The Law of Sines

Article objectives

  • To learn about the Law of Sines for triangles.
  • Law of Sines: If a triangle has sides of lengths a, b, and c opposite the angles A, B, and C, respectively, then $$ \frac{a} {sin A} = \frac{b} {sin B} =\frac{c}{sin C}. \;\;\;\;\;\;\ 1$$

    Note that by taking reciprocals, equation (1) can be written as $$ \frac {sin A} {a} = \frac{sin B} {b} = \frac {sin C} {c} , \;\;\;\;\;\;\ 2$$

    and it can also be written as a collection of three equations: $$ \frac{a} {b} = \frac{sin A} {sin B}, \frac{a}{c} = \frac{sin A}{sin C}, \frac{b} {c} =\frac{sin B}{sin C} \;\;\;\;\;\;\ 3$$

    Another way of stating the Law of Sines is: The sides of a triangle are proportional to the sines of their opposite angles. To prove the Law of Sines, let ∆ABC be an oblique triangle. Then ∆ABC can be acute, as in Figure 1, or it can be obtuse, as in Figure 2. In each case, draw the altitude from the vertex at C to the side \(\overline{AB}\). In Figure 1 the altitude lies inside the triangle, while in Figure 2 the altitude lies outside the triangle.

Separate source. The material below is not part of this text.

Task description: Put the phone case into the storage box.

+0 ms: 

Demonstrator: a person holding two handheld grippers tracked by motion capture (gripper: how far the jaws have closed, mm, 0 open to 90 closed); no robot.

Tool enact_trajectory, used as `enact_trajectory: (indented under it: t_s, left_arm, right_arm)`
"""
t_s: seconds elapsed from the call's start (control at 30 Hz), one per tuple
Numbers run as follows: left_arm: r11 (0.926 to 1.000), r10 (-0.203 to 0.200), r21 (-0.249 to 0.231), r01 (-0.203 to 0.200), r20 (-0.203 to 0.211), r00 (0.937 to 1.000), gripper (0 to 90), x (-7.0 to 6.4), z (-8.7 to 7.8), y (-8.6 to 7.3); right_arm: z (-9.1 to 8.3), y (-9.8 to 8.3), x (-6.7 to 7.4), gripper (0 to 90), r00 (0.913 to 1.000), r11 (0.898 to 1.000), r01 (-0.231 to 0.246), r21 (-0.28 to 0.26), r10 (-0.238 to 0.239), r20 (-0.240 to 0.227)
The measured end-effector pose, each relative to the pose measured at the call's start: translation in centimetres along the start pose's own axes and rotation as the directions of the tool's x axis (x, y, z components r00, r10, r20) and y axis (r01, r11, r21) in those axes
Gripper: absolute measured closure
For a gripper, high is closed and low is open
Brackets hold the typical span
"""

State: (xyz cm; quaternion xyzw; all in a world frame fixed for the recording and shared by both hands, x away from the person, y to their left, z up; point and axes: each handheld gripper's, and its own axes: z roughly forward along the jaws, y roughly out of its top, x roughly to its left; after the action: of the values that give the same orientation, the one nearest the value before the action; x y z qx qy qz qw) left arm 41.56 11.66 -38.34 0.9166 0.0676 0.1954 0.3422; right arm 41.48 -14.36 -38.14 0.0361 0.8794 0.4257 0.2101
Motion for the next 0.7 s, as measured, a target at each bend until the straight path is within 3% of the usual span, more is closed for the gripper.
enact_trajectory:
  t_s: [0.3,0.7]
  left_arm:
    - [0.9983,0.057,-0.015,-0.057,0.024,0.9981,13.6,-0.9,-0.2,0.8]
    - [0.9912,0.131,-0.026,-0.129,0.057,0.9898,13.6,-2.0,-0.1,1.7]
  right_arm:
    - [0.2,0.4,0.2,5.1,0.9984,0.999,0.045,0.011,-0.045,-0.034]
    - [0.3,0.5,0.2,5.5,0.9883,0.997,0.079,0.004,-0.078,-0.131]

    Acute triangle Obtuse triangle

    Let h be the height of the altitude. For each triangle in Figures 1 & 2, we see that $$ \frac{h}{b} = sin A \;\;\;\;\;\;\ 4$$ and $$ \frac{h}{a} = sin B \;\;\;\;\;\;\ 5$$ (in Figure 2, \(\frac{h}{a}\) = sin (180º −B) = sin B). Thus, solving for h in equation (5) and substituting that into equation (4) gives $$ \frac{a sin B} {b} = sin A \;\;\;\;\;\;\ 6$$ and so putting a and A on the left side and b and B on the right side, we get $$ \frac{a}{sin A} = \frac{b}{sin B} \;\;\;\;\;\;\ 7$$ By a similar argument, drawing the altitude from A to BC gives $$ \frac{b}{sin B} = \frac{c}{sin C} \;\;\;\;\;\;\ 8$$ so putting the last two equations together proves the theorem. Note that we did not prove the Law of Sines for right triangles, since it turns out to be trivially true for that case.

    Example 1

    Case 1: One side and two angles.

    Solve the triangle ∆ABC given a = 10, A = 41º, and C = 75º.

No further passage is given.